Version 1.1 of acs/ac-00064.txt

Unformatted version of acs/ac-00064.txt version 1.1
Other versions for file acs/ac-00064.txt

!standard 7.1(01)          03-07-31 AC95-00064/01
!class amendment 03-07-31
!status received no action 03-07-31
!status received 03-01-10
!subject Converting application types to Storage_Array
!summary
!appendix

From: Jeffrey Carter
Sent: Friday, January 10, 2003  8:01 PM

This seems to be an area where I would like to see an AI. However, it is
possible that it is already addressed by the language and I've missed
it. I did not find anything about this in the AIs.

There is a need for a language-defined mechanism to efficiently
(unchecked) convert an arbitrary value of any type to (an appropriate
subtype of) Storage_Array without copying the value and in such a way
that attributes such as 'First, 'Last, 'Length, and 'range are valid for
the result.

Especially in applications that deal with custom hardware, it is
desirable to be able to write operations such as

procedure P (Data : in Storage_Array);

and use attibutes of Data to perform the operation.

The actual values that will be passed to P may be quite large. Hard
real-time systems often have both time and memory constraints that
disallow copying of the value in order to attach bounds information to
it. Depending on an implementation's scheme for connecting bounds
information to an array value, Unchecked_Conversion or an overlay using
an address clause may not provide valid bounds information, preventing
the use of normal array attributes.

This leads to systems that use implementation-dependent characteristics,
which are not portable to other compilers, or that define such
operations using an address and size:

procedure P (Addr : in Address; Size : in Positive);

with all the opportunities for error that this approach is infamous for.

We need a mechanism which is portable (therefore language defined), and
that guarantees both that the value is not copied and that normal array
attributes may be safely used.

If the mechanism requires that a subtype of Storage_Array with
appropriate bounds be declared, an attribute that gives the actual size
of an object or parameter in storage elements would be very useful, as
the calculation of this value from 'Size is repetitive and error prone,
and 'Max_Size_In_Storage_Elements may not be the correct value.

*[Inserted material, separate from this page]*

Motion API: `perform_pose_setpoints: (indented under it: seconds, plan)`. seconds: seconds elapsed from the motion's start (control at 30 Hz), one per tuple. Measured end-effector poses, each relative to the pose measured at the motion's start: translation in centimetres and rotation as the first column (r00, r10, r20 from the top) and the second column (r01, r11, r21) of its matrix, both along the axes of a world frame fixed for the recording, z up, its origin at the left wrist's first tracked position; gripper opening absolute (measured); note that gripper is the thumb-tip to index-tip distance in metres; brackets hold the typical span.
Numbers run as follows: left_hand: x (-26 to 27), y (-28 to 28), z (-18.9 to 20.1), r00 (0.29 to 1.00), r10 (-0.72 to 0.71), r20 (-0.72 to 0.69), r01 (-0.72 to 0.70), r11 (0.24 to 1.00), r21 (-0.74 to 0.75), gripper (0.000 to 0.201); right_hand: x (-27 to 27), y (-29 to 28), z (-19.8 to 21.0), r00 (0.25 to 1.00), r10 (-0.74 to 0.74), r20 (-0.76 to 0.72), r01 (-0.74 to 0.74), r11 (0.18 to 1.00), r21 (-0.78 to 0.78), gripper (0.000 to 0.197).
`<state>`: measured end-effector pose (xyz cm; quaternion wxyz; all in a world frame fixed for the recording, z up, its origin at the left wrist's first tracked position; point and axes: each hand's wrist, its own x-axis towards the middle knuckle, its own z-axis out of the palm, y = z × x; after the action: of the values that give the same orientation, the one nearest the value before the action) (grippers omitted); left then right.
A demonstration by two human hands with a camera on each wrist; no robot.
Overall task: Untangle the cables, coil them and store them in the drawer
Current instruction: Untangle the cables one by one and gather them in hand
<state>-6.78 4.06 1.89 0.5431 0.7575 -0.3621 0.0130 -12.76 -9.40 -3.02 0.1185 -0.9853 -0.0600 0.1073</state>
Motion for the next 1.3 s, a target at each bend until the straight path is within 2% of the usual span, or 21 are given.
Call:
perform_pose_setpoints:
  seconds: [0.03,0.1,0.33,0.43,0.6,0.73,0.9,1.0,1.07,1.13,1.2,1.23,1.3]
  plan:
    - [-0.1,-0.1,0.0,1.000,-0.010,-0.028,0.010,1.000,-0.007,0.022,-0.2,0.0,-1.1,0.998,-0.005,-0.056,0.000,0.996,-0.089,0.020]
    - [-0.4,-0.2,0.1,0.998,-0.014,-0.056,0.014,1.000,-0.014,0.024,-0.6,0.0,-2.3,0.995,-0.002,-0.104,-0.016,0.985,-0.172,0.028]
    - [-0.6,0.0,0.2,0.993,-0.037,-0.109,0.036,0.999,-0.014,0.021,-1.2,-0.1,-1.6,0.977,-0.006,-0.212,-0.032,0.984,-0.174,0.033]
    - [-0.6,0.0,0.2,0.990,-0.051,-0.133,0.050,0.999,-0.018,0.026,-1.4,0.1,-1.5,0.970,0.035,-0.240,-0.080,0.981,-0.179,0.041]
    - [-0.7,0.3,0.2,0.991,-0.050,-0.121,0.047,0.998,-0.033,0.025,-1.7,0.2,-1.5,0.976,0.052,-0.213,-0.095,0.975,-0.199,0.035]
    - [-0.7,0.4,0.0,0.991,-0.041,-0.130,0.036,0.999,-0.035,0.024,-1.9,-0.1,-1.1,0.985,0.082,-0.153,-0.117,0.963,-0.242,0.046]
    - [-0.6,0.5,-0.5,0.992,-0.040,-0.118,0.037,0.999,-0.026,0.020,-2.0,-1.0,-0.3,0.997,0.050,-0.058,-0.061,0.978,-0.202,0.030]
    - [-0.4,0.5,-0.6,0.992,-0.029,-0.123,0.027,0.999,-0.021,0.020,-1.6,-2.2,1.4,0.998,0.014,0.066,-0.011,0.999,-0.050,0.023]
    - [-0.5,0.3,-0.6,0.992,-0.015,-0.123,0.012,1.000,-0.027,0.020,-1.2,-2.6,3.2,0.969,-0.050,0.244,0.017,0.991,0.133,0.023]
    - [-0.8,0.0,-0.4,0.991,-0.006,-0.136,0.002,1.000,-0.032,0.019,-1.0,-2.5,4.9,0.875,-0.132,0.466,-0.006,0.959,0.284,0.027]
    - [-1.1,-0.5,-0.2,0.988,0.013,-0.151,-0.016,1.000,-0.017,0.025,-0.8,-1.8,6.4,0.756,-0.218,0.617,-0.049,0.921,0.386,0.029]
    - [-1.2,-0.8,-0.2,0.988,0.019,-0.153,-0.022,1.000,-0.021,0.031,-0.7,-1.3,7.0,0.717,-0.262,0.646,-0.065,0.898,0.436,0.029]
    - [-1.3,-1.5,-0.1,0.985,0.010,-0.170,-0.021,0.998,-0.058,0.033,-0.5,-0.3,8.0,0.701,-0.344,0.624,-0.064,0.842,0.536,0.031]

Does the language define such a mechanism, or should I prepare an AI?

If it already exists, the ARM should explicitly state it in 13.7.1. This
is something essential for Ada's intended application area and that a
lot of people have missed.

****************************************************************

From: Randy Brukardt
Sent: Friday, January 10, 2003  9:01 PM

> There is a need for a language-defined mechanism to efficiently
> (unchecked) convert an arbitrary value of any type to (an appropriate
> subtype of) Storage_Array without copying the value and in such a way
> that attributes such as 'First, 'Last, 'Length, and 'range
> are valid for the result.

I'd say:
"Use the slice, Jeff, use the slice!"

I presume your point is that using Storage_IO to do this implies a copy,
which can be a problem in some circumstances.

When we've had to do stuff like this in Claw (although there we're usually
trying to get at a C string of some sort), we've generally used a
combination of unchecked conversions on accesses to the objects in question,
along with slices of the result. This would look something like:

    use System.Storage_Elements;
    type Blob ... -- The source type of interest. Better have a
                  -- contiguous representation.

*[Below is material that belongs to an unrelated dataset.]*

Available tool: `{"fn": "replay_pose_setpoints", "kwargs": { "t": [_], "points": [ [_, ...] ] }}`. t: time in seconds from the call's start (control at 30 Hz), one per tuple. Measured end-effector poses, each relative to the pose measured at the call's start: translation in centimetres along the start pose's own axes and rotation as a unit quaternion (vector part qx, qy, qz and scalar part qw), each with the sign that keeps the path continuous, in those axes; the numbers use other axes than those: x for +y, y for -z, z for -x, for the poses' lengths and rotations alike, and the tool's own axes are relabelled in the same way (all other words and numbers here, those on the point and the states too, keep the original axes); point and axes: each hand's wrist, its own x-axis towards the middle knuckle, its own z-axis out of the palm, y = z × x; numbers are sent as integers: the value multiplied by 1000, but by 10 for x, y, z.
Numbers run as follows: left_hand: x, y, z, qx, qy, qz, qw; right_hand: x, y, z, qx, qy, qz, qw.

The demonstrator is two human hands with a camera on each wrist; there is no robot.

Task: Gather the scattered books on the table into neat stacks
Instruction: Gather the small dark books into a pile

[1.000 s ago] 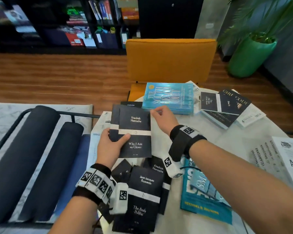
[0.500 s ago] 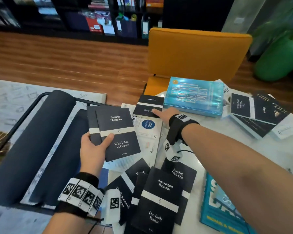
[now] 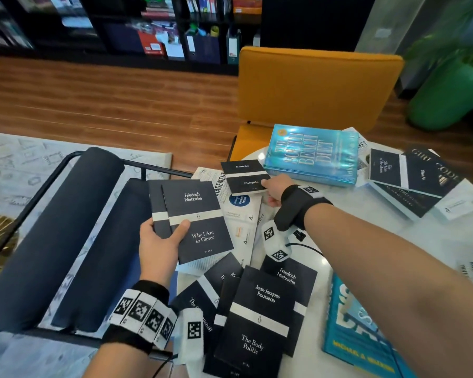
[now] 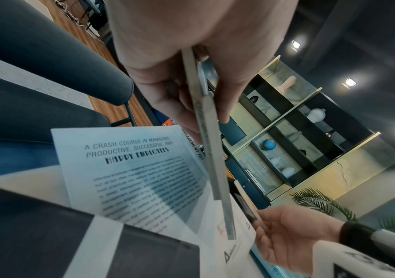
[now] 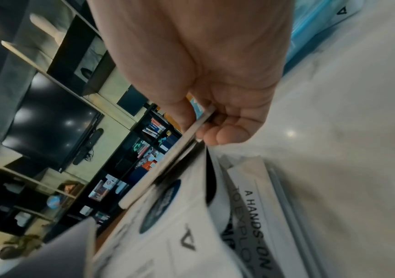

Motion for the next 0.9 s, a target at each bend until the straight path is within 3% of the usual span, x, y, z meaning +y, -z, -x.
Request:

    -- Convert to storage array:
    type Blob_Access is access all Blob;
    subtype Max_Storage_Array is Storage_Array (1 .. Storage_Offset'Last);
    type SA_Access is access all Max_Storage_Array;
    -- We use a maximum sized statically constrained Storage_Array here,
    -- because not all implementations use 'bare' pointers for dynamic arrays.
    function Convert_Access is Unchecked_Conversion (Source => Blob_Access,
       Target => SA_Access);
    -- A "safe" Unchecked_Conversion; it has to work without making your
    -- program erroneous.

    -- Here's the conversion:
    ... Convert_Access(Blob_Object'Unchecked_Access).all(1 ..
          (Blob'Size+Storage_Element'Size-1)/Storage_Element'Size) ...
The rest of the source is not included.